**Information given:**

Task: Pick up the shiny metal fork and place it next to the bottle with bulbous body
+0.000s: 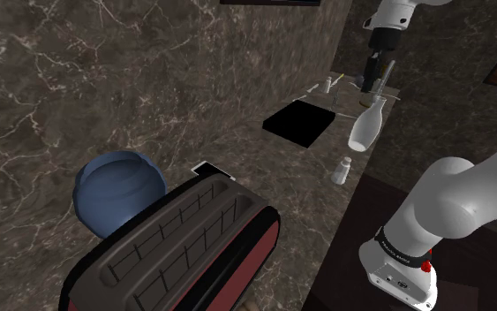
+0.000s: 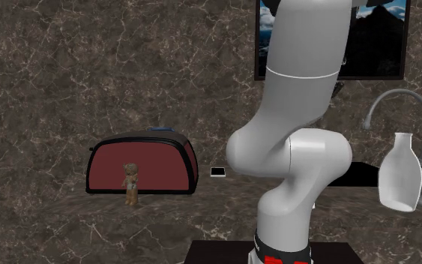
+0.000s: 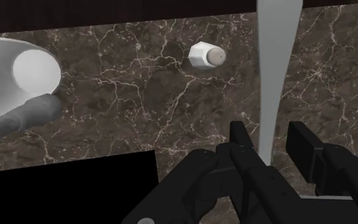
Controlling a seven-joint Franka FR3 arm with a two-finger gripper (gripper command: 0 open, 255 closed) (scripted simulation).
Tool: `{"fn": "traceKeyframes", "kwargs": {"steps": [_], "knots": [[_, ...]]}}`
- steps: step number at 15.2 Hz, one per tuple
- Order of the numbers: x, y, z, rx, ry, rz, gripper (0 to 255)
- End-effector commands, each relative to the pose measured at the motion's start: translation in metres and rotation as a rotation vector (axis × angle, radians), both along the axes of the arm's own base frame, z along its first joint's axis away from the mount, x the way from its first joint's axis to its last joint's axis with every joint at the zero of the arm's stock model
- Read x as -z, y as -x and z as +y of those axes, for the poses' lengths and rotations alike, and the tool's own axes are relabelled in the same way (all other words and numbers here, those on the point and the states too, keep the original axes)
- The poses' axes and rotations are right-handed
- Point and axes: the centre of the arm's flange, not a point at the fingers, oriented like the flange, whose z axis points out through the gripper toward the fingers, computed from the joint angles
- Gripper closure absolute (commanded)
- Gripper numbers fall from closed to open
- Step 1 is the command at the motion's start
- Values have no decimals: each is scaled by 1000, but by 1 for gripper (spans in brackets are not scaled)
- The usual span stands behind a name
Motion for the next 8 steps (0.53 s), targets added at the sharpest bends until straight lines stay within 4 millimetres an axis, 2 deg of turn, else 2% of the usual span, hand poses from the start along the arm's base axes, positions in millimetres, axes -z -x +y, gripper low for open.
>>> {"fn": "traceKeyframes", "kwargs": {"steps": [1,5,8], "knots": [[0,-4,-26,-1,1,0,255],[0,-8,-78,-1,1,0,255],[16,-8,-78,-1,1,0,255]]}}
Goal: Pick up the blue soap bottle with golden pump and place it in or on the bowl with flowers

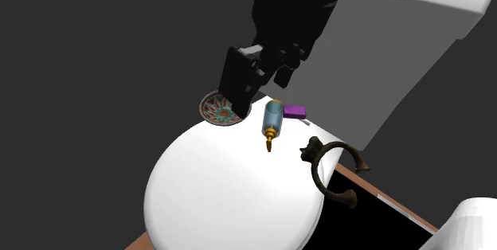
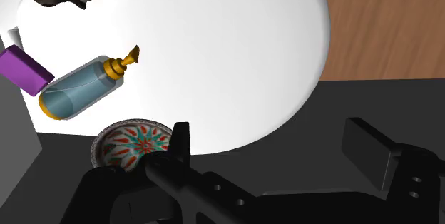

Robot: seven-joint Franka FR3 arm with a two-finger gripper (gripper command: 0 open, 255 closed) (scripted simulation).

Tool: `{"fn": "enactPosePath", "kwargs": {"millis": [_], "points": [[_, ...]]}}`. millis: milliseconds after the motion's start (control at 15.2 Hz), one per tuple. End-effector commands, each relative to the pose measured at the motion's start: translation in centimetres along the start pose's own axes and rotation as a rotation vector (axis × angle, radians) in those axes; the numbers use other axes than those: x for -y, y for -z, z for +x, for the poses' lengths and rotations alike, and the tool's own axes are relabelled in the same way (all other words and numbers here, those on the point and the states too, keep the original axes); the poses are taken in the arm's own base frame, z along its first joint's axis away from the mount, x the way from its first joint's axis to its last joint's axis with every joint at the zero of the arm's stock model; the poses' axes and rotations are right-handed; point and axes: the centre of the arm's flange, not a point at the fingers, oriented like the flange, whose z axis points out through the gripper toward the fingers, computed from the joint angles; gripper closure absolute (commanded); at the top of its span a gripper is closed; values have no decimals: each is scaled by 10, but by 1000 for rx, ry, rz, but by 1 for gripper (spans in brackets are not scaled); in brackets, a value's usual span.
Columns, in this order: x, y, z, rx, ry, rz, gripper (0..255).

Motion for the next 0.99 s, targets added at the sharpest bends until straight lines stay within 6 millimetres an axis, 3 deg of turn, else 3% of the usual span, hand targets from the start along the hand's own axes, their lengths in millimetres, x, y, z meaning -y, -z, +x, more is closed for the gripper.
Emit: {"fn": "enactPosePath", "kwargs": {"millis": [0,462,924], "points": [[0,0,0,0,0,0,0],[-47,-70,42,41,-228,-19,0],[-103,-140,70,81,-456,-38,0]]}}
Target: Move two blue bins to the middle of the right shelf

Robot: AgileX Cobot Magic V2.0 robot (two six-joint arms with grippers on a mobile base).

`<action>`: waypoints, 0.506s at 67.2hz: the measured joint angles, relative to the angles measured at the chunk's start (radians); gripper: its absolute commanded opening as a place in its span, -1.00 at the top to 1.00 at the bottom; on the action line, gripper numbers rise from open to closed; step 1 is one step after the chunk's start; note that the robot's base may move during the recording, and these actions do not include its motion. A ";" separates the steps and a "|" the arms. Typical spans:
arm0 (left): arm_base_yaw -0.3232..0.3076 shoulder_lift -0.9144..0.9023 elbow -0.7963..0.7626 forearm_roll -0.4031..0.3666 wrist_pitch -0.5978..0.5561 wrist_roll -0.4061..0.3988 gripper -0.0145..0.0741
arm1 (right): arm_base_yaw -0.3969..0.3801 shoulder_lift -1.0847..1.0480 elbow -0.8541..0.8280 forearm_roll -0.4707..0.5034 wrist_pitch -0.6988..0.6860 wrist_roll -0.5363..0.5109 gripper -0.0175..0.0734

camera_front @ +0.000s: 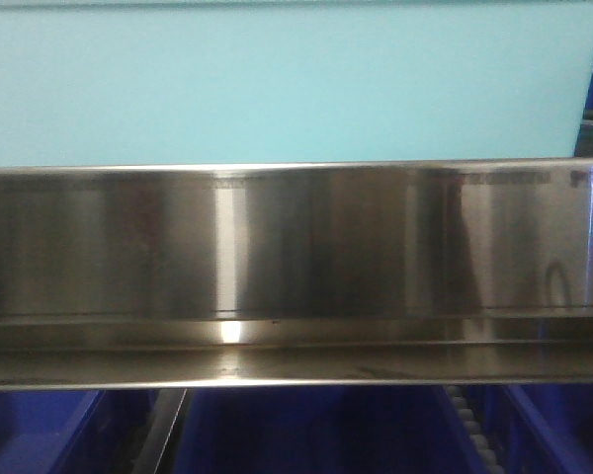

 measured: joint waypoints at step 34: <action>0.000 0.000 0.000 0.000 0.000 0.000 0.92 | 0.000 0.000 0.000 0.000 0.000 0.000 0.98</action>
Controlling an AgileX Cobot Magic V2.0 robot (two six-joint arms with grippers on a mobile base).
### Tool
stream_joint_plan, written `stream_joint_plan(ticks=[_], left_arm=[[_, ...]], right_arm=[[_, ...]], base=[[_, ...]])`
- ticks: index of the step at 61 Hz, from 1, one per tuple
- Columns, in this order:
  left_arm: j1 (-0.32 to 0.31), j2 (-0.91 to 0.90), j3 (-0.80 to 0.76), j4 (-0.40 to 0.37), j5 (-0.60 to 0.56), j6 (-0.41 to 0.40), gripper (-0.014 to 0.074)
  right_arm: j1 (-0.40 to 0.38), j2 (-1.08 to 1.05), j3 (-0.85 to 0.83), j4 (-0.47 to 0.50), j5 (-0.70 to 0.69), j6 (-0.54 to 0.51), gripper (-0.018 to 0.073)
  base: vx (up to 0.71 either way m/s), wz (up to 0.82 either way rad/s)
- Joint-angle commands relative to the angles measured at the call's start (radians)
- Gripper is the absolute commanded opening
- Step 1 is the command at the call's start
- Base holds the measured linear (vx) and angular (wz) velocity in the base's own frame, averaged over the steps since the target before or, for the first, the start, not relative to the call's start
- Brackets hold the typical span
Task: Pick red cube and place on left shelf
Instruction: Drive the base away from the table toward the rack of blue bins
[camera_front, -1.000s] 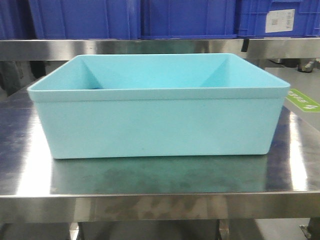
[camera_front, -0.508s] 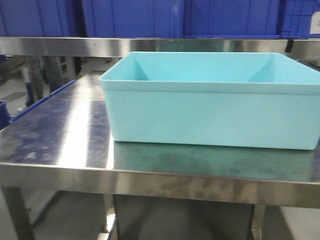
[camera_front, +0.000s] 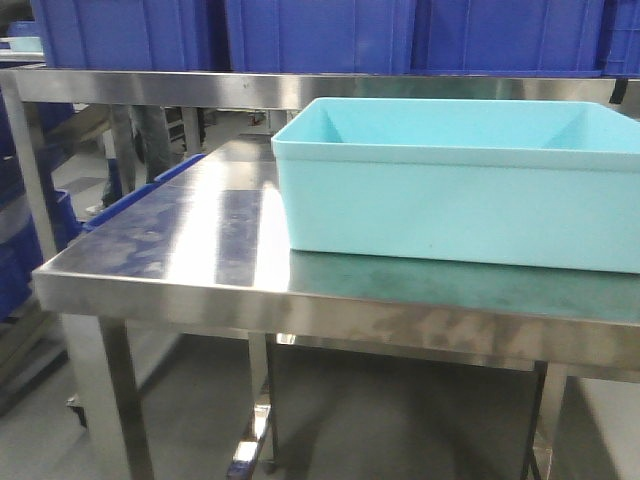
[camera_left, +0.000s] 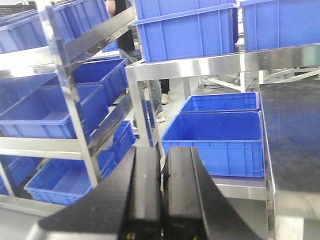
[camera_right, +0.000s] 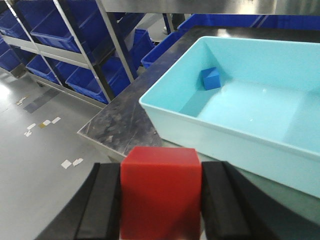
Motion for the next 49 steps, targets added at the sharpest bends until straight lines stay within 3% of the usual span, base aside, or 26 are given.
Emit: stream_joint_plan(ticks=[1,49], left_arm=[[0.001,-0.015,0.022,-0.005,-0.089,0.001,0.0106],[0.001,-0.015,0.022,-0.005,-0.089,0.001,0.0106]], right_arm=[[0.002,0.0,-0.026,-0.002,-0.083,-0.008,0.0058],[0.002,0.0,-0.026,-0.002,-0.08,-0.008,0.0058]], base=[[-0.16,0.13],[-0.16,0.21]])
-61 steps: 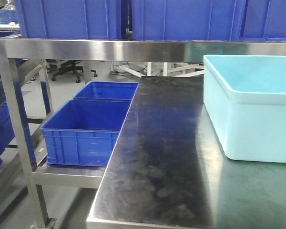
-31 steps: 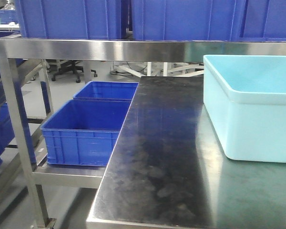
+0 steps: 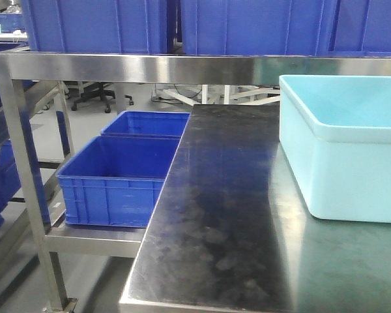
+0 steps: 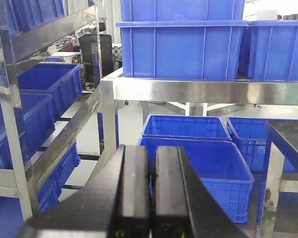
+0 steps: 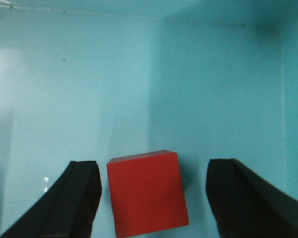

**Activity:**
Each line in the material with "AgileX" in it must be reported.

**Task result:**
Robot: AgileX Cobot Magic V2.0 robot (two six-joint arms with grippers on a mobile base).
Controlling an AgileX Cobot Magic V2.0 robot (two six-joint arms with grippers on a mobile base).

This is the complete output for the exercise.